Feature Selection is not necessary most of time , when i experimented with catboot classifier and split neural network in both cases removing features reduces both the cv and lb score, but i haven't tested all the models. So, make sure to generate feature interation in data, then preprocess your features based on the model after that check if feature selection helps.


below code cell has been taken from [amazing notebook by simakov - keras Multilabel Neural Network v1.2](https://www.kaggle.com/simakov/keras-multilabel-neural-network-v1-2)

In [None]:
# Source: https://www.kaggle.com/simakov/keras-multilabel-neural-network-v1-2
# add seed and change create_model

'''
from typing import Tuple, List, Callable, Any

from sklearn.utils import check_random_state  # type: ignore

### from eli5
def iter_shuffled(X, columns_to_shuffle=None, pre_shuffle=False,
                  random_state=None):
    rng = check_random_state(random_state)

    if columns_to_shuffle is None:
        columns_to_shuffle = range(X.shape[1])

    if pre_shuffle:
        X_shuffled = X.copy()
        rng.shuffle(X_shuffled)

    X_res = X.copy()
    for columns in tqdm(columns_to_shuffle):
        if pre_shuffle:
            X_res[:, columns] = X_shuffled[:, columns]
        else:
            rng.shuffle(X_res[:, columns])
        yield X_res
        X_res[:, columns] = X[:, columns]



def get_score_importances(
        score_func,  # type: Callable[[Any, Any], float]
        X,
        y,
        n_iter=5,  # type: int
        columns_to_shuffle=None,
        random_state=None
    ):
    rng = check_random_state(random_state)
    base_score = score_func(X, y)
    scores_decreases = []
    for i in range(n_iter):
        scores_shuffled = _get_scores_shufled(
            score_func, X, y, columns_to_shuffle=columns_to_shuffle,
            random_state=rng, base_score=base_score
        )
        scores_decreases.append(scores_shuffled)

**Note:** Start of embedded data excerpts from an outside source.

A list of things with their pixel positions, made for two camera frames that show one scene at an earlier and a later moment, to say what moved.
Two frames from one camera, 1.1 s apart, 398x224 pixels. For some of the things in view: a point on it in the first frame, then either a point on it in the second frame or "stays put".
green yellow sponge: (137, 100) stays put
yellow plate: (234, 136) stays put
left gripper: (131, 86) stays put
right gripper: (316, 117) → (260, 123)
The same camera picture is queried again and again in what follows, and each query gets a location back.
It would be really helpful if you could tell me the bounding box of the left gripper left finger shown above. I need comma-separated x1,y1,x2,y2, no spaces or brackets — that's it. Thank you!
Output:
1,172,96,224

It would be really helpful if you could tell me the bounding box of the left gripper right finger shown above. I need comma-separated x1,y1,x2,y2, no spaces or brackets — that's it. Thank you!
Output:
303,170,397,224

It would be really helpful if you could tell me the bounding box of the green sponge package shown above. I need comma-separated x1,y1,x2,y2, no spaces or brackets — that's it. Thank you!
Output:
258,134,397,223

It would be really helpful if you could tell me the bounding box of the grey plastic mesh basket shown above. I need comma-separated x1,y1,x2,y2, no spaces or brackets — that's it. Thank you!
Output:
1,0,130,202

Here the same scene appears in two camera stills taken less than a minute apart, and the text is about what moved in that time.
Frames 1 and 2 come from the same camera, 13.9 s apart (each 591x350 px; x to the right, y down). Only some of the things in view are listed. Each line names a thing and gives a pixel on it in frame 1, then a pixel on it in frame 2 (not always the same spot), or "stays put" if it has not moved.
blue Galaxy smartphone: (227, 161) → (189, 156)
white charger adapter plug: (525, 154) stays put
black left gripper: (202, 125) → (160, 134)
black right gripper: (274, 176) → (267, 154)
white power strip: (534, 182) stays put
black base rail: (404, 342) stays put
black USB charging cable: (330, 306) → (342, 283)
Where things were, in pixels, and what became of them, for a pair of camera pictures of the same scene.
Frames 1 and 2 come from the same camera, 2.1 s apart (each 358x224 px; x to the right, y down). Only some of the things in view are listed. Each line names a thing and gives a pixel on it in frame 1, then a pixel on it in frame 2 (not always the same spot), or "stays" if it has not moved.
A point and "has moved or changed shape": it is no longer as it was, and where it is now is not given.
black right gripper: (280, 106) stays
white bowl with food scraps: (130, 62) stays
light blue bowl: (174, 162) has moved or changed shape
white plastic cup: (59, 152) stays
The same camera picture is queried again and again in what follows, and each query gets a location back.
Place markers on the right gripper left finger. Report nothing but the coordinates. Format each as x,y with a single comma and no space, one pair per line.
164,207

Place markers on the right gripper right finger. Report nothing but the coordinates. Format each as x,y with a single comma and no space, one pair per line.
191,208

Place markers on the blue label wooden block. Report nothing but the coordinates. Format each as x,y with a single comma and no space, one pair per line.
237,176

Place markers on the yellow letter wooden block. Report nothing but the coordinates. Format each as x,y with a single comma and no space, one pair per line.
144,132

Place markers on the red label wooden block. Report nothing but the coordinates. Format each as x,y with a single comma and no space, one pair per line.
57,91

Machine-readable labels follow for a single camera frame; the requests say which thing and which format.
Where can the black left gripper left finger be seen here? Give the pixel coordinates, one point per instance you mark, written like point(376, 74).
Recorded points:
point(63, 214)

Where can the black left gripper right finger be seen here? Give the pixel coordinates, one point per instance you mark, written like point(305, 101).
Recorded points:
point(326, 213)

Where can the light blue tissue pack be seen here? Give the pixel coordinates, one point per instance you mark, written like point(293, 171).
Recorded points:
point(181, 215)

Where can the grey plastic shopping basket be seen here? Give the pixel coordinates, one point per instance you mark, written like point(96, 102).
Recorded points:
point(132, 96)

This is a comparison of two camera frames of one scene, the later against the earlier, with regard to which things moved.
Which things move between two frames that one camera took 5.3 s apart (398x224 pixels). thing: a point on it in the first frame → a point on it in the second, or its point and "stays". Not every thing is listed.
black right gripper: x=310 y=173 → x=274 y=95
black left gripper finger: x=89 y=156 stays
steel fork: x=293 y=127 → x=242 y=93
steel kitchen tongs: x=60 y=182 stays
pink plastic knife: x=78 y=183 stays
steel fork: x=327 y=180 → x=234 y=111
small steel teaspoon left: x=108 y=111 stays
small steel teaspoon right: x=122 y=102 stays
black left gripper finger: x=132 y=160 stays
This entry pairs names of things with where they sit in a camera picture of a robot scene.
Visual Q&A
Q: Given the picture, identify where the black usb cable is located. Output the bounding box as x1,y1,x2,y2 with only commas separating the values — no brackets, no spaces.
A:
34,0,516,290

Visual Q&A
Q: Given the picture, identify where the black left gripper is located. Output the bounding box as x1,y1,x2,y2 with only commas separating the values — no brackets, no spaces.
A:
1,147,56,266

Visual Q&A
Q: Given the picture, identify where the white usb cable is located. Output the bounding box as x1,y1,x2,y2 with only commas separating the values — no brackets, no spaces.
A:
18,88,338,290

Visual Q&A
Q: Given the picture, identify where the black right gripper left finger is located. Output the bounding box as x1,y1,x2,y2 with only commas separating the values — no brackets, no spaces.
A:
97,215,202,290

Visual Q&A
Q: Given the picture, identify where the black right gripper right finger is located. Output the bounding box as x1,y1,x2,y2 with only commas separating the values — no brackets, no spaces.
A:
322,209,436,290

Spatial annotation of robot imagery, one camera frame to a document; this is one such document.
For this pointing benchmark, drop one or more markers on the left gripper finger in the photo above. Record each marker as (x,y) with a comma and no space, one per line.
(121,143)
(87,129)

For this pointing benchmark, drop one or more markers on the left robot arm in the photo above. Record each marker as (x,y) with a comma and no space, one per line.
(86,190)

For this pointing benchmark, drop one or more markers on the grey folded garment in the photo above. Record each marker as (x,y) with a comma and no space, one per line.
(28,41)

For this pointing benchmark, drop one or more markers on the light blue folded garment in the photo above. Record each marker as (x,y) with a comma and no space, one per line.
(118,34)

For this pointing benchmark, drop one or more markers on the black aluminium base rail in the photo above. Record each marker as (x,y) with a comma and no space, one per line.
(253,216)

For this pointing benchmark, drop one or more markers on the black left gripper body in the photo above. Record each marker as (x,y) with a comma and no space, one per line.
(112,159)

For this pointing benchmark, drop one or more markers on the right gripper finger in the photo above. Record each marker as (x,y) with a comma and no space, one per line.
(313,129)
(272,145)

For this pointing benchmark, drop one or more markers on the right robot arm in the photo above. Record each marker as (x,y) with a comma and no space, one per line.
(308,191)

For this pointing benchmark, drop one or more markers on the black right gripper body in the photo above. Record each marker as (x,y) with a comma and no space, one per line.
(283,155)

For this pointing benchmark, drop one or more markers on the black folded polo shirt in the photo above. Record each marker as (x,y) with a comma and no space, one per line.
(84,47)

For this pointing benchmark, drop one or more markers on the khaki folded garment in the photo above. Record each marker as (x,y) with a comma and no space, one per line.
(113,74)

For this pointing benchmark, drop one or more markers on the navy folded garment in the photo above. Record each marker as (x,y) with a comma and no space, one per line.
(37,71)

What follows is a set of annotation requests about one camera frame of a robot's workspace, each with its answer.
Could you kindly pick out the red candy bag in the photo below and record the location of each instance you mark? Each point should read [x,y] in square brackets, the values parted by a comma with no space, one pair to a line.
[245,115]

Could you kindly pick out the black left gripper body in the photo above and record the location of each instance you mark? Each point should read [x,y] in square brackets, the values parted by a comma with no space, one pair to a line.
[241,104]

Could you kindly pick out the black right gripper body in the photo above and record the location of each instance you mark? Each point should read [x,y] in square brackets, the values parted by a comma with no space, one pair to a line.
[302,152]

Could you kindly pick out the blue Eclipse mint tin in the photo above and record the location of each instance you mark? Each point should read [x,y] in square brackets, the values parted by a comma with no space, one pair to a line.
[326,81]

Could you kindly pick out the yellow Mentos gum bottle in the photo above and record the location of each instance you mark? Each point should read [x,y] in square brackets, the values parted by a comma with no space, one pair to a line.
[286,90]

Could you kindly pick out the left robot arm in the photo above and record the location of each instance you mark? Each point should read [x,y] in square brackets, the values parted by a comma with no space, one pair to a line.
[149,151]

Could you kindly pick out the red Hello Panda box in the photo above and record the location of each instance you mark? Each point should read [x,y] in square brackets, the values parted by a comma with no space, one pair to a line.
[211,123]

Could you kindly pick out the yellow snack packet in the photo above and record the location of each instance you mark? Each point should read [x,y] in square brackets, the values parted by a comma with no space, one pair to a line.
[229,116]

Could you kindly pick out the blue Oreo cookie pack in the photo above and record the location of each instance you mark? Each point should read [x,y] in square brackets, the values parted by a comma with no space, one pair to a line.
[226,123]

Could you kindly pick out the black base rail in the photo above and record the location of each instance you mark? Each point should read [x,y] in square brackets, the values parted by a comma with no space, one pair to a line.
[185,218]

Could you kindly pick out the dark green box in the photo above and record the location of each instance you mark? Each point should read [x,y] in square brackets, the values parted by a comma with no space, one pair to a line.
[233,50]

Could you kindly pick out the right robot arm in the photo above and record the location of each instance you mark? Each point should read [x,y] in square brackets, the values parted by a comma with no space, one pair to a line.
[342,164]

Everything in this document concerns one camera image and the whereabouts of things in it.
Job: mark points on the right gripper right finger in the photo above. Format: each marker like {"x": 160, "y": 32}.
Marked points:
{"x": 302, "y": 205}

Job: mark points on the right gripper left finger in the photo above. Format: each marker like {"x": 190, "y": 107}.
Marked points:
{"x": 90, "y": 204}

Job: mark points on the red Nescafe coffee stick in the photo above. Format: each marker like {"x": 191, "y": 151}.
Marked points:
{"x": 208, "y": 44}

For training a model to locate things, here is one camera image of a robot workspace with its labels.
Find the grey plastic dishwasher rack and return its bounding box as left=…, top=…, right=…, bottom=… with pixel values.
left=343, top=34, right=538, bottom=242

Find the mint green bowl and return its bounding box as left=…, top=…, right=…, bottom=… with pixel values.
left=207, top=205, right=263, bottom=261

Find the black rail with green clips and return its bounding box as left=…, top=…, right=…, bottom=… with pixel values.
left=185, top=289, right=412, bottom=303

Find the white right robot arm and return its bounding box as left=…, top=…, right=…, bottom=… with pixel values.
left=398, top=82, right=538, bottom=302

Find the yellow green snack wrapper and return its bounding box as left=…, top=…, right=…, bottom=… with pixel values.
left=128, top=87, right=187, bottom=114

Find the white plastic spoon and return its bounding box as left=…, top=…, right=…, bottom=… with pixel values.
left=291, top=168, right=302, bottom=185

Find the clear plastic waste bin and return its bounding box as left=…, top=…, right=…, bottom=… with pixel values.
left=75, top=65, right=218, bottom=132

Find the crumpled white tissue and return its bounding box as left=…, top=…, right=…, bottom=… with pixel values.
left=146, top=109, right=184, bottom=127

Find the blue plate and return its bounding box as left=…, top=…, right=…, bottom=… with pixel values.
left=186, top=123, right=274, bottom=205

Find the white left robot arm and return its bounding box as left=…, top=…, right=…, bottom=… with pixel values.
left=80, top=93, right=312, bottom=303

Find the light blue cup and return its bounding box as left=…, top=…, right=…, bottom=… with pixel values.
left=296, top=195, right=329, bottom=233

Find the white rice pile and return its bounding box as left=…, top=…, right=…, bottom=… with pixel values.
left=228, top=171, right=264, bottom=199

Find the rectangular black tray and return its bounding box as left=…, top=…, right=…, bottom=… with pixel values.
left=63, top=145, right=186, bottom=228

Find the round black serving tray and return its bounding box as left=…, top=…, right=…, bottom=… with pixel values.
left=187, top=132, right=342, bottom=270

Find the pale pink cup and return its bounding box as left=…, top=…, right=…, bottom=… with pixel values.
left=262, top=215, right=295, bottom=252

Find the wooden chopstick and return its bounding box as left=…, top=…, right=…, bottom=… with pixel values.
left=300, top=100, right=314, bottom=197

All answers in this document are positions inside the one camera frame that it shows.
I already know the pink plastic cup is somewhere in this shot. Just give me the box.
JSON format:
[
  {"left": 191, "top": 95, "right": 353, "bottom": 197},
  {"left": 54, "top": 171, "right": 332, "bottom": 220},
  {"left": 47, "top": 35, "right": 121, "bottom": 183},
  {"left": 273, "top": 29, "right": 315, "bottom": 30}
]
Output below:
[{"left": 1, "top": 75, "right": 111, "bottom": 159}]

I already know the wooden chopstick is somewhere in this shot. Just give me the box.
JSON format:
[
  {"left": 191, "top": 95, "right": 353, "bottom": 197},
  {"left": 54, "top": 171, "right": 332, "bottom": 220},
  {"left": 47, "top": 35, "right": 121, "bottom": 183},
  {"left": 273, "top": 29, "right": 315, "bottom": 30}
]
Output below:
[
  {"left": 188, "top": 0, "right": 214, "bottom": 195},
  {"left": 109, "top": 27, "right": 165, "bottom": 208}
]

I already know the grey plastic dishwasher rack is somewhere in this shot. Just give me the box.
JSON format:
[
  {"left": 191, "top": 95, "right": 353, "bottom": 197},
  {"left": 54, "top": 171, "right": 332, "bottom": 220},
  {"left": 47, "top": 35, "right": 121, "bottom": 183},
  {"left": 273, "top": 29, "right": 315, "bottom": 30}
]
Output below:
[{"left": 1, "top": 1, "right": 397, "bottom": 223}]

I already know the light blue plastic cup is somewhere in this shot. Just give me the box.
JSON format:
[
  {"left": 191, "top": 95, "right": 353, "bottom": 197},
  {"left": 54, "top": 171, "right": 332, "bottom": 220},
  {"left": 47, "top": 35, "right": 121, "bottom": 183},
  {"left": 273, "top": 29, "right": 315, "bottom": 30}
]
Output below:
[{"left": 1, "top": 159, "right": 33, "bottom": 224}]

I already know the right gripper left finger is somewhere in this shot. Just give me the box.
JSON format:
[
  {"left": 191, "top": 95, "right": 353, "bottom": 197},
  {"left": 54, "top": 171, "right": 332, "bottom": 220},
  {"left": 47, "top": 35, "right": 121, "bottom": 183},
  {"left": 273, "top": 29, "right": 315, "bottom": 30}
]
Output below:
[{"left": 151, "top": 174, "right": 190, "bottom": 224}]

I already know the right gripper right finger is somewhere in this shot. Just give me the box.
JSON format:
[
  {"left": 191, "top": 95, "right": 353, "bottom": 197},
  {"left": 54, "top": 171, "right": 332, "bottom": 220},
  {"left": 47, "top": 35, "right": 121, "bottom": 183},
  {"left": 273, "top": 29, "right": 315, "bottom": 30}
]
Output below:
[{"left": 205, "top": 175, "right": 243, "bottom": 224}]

    return base_score, scores_decreases



def _get_scores_shufled(score_func, X, y, base_score, columns_to_shuffle=None,
                        random_state=None):
    Xs = iter_shuffled(X, columns_to_shuffle, random_state=random_state)
    res = []
    for X_shuffled in Xs:
        res.append(-score_func(X_shuffled, y) + base_score)
    return res

def metric(y_true, y_pred):
    metrics = []
    for i in range(y_pred.shape[1]):
        if y_true[:, i].sum() > 1:
            metrics.append(log_loss(y_true[:, i], y_pred[:, i].astype(float)))
    return np.mean(metrics)   

perm_imp = np.zeros(train.shape[1])
all_res = []
for n, (tr, te) in enumerate(KFold(n_splits=7, random_state=0, shuffle=True).split(train_targets)):
    print(f'Fold {n}')

    model = create_model(len(train.columns))
    checkpoint_path = f'repeat:{seed}_Fold:{n}.hdf5'
    reduce_lr_loss = ReduceLROnPlateau(monitor='val_loss', factor=0.1, patience=3, verbose=1, epsilon=1e-4, mode='min')
    cb_checkpt = ModelCheckpoint(checkpoint_path, monitor = 'val_loss', verbose = 0, save_best_only = True,
                                     save_weights_only = True, mode = 'min')
    model.fit(train.values[tr],
                  train_targets.values[tr],
                  validation_data=(train.values[te], train_targets.values[te]),
                  epochs=35, batch_size=128,
                  callbacks=[reduce_lr_loss, cb_checkpt], verbose=2
                 )
        
    model.load_weights(checkpoint_path)
        
    def _score(X, y):
        pred = model.predict(X)
        return metric(y, pred)

    base_score, local_imp = get_score_importances(_score, train.values[te], train_targets.values[te], n_iter=1, random_state=0)
    all_res.append(local_imp)
    perm_imp += np.mean(local_imp, axis=0)
    print('')
    
top_feats = np.argwhere(perm_imp < 0).flatten()
top_feats
'''

# print(top_feats)

Thanks and I hope you discovered something new while reading it. In this competition, Laboratory for Innovation Science at Harvard, presented us with a dataset to develop an algorithm to predict a compound’s MoA given its cellular signature which will help scientists advance the drug discovery process. I hope to contribute as my exam's are still going I'll be updating this notebook whenever it's possible. Happy Learning!